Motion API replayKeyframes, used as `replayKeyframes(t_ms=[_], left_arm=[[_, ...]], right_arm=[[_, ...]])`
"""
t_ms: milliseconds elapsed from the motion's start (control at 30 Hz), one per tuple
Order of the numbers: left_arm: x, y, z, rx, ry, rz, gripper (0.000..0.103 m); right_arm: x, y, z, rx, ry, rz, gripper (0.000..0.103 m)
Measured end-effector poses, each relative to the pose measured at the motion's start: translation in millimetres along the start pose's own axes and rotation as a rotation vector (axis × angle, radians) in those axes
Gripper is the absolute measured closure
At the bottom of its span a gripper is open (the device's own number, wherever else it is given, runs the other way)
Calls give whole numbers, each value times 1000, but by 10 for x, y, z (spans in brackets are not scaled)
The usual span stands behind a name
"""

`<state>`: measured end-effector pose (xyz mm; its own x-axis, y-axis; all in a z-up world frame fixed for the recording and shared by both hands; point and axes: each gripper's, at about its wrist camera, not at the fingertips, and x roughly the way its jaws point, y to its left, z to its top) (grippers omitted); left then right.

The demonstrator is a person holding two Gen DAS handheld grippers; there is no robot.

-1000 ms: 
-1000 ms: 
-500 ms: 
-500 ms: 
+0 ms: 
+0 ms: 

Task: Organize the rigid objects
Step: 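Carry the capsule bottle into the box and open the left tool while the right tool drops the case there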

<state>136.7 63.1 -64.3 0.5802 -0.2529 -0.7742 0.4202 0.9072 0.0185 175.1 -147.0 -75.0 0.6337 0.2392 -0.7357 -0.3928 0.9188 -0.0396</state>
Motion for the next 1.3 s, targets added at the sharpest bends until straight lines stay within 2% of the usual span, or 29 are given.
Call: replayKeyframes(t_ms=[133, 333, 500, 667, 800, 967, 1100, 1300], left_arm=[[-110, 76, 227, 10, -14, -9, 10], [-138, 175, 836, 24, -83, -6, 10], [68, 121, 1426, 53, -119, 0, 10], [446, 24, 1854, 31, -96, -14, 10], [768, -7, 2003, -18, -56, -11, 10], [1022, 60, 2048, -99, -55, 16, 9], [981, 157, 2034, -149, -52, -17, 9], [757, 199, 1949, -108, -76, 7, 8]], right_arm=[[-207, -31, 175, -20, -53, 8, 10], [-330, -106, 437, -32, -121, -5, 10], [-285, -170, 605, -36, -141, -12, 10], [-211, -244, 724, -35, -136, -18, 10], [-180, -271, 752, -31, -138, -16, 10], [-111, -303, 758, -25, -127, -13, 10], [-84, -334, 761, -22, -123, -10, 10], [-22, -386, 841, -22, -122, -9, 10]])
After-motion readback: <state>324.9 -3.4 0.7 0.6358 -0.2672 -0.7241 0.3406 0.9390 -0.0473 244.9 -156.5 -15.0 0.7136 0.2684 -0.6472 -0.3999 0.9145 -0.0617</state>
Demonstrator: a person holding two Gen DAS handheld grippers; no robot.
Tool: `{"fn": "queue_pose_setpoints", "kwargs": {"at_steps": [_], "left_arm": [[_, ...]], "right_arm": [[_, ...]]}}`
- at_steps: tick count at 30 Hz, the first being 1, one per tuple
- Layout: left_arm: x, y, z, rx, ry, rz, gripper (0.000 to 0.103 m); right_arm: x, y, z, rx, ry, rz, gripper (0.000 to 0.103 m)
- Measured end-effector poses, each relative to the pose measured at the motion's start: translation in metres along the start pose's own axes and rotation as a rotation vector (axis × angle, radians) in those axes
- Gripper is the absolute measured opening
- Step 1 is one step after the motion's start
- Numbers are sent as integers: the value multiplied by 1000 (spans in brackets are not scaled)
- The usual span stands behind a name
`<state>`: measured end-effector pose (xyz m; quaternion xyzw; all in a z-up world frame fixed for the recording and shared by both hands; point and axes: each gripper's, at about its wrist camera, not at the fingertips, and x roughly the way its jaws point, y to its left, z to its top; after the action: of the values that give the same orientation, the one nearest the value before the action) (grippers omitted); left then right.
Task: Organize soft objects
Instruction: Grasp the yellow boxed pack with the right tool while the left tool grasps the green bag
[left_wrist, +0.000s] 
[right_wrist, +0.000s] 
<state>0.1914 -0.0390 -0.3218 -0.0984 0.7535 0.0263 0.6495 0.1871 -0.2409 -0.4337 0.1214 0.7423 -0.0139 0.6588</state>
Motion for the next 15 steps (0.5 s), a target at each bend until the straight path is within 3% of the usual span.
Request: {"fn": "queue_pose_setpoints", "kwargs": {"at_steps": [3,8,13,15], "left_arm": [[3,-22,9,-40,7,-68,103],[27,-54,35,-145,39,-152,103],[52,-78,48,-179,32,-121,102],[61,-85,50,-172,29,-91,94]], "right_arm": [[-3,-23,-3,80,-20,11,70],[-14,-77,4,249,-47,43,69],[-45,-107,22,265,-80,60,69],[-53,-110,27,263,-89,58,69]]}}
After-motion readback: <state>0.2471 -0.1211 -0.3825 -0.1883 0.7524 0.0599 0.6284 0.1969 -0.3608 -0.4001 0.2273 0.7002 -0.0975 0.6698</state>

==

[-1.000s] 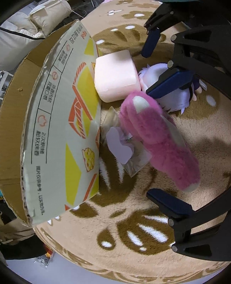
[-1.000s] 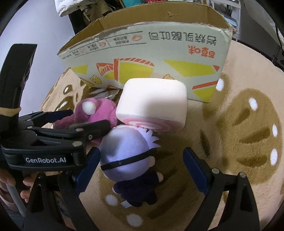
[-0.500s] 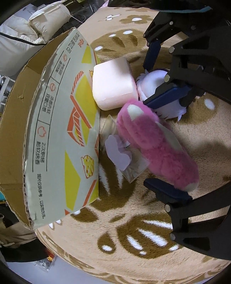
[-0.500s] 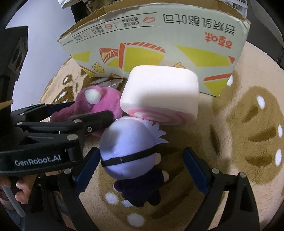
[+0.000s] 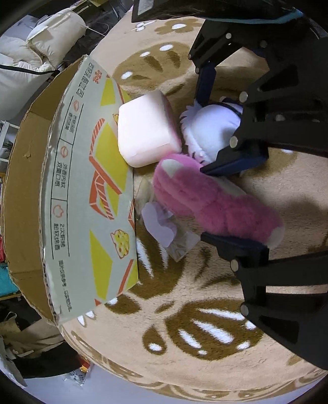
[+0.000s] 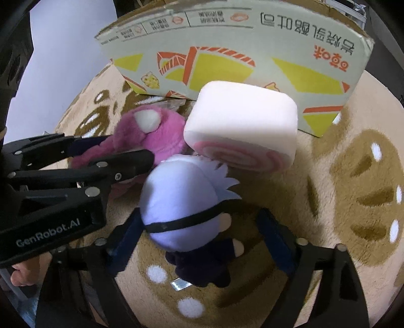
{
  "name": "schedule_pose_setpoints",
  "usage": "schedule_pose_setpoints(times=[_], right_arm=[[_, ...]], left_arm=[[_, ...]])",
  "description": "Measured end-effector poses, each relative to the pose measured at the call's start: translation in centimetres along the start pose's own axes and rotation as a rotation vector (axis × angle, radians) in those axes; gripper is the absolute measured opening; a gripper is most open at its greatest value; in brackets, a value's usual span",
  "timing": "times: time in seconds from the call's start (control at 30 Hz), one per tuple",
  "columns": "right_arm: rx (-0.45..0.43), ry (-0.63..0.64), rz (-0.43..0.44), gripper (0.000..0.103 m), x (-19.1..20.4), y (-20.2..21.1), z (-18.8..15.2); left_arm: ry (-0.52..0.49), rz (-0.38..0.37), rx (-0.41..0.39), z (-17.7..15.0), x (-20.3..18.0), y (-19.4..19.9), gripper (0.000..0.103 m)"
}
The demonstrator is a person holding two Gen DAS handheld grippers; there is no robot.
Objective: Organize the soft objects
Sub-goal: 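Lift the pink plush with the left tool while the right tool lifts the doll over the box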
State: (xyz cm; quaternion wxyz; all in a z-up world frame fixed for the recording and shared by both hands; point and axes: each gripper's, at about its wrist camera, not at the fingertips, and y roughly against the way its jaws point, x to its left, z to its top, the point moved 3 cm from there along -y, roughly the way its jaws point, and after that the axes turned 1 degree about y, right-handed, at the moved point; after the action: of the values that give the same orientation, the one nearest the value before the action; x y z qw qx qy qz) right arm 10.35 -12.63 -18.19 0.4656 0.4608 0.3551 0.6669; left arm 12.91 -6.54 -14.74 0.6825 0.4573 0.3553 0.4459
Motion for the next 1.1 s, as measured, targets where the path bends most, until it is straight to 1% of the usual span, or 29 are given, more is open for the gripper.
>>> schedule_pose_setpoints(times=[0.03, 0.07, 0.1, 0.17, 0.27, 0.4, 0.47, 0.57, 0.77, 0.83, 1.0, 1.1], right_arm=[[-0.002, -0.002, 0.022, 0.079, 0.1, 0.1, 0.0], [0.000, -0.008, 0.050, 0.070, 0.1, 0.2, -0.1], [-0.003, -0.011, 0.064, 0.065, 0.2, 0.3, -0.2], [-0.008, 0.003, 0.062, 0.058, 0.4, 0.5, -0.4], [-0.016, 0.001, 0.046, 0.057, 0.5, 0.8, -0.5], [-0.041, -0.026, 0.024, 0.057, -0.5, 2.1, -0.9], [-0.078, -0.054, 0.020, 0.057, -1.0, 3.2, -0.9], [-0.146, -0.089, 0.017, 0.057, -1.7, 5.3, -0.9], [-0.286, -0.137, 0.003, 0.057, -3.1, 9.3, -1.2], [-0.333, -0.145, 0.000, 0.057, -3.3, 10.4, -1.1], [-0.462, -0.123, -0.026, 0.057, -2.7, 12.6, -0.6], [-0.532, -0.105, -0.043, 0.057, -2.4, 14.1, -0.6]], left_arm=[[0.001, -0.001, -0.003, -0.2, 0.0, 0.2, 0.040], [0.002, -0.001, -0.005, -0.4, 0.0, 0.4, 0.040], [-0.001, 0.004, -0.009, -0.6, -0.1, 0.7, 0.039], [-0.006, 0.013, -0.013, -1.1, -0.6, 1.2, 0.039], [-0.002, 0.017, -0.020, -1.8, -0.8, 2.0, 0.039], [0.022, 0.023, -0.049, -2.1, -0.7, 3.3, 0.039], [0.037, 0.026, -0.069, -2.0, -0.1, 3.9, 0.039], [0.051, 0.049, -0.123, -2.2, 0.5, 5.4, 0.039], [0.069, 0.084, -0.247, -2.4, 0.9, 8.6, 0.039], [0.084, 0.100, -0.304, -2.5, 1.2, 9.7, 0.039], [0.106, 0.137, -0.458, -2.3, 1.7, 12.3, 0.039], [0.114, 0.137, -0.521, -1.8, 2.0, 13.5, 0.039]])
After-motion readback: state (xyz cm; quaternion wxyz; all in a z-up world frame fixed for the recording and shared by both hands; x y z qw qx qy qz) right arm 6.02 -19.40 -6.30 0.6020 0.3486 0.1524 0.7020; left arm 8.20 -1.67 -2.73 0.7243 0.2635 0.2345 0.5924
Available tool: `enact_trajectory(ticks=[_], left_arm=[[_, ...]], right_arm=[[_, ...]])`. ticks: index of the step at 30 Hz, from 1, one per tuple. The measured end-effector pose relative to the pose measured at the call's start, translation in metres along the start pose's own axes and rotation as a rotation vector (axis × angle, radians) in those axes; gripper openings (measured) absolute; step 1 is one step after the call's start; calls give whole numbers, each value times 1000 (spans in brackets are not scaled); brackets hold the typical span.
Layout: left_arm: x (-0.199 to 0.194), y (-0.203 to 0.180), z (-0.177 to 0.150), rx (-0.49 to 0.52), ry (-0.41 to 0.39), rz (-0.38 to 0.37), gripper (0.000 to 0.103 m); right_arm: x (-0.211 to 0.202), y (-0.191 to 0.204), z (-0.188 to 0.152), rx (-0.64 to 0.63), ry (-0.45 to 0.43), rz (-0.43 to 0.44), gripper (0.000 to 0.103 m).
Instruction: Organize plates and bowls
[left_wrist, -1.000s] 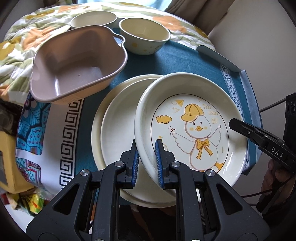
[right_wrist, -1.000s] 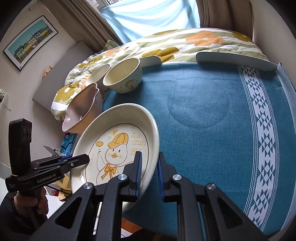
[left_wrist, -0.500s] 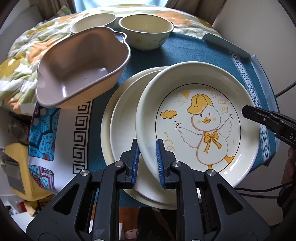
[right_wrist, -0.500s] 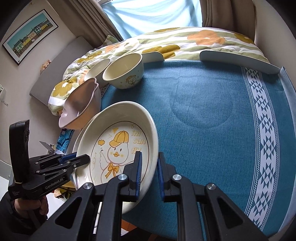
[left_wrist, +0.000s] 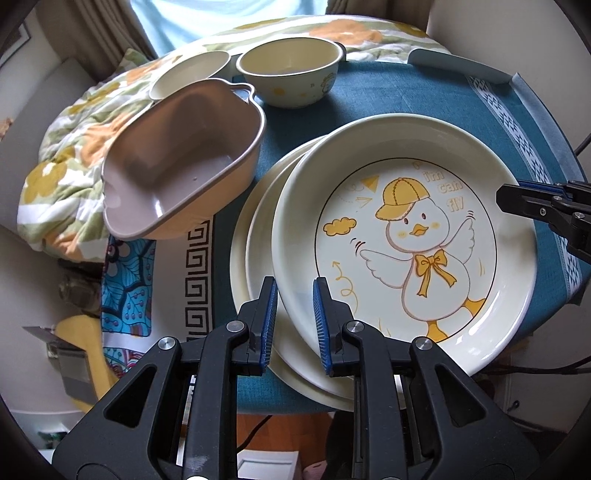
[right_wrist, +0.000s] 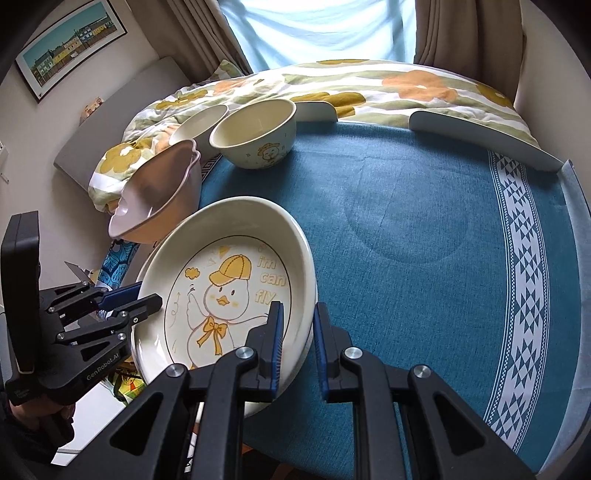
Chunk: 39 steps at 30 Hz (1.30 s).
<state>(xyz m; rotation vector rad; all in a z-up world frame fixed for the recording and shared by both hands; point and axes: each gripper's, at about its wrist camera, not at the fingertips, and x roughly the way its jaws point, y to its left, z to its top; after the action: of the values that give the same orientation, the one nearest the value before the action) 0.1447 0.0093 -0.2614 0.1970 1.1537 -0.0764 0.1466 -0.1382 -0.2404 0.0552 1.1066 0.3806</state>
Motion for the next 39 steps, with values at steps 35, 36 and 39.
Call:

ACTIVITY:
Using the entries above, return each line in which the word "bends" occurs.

RESPONSE AREA:
Motion for the next 1.3 s, targets added at the sharpest bends until straight lines stay within 2% of the usual span, or 29 are given.
Motion for the next 1.1 s, as measured, targets where the path bends most, until it is straight to 1% of the usual span, or 29 are given, more is open for the gripper.

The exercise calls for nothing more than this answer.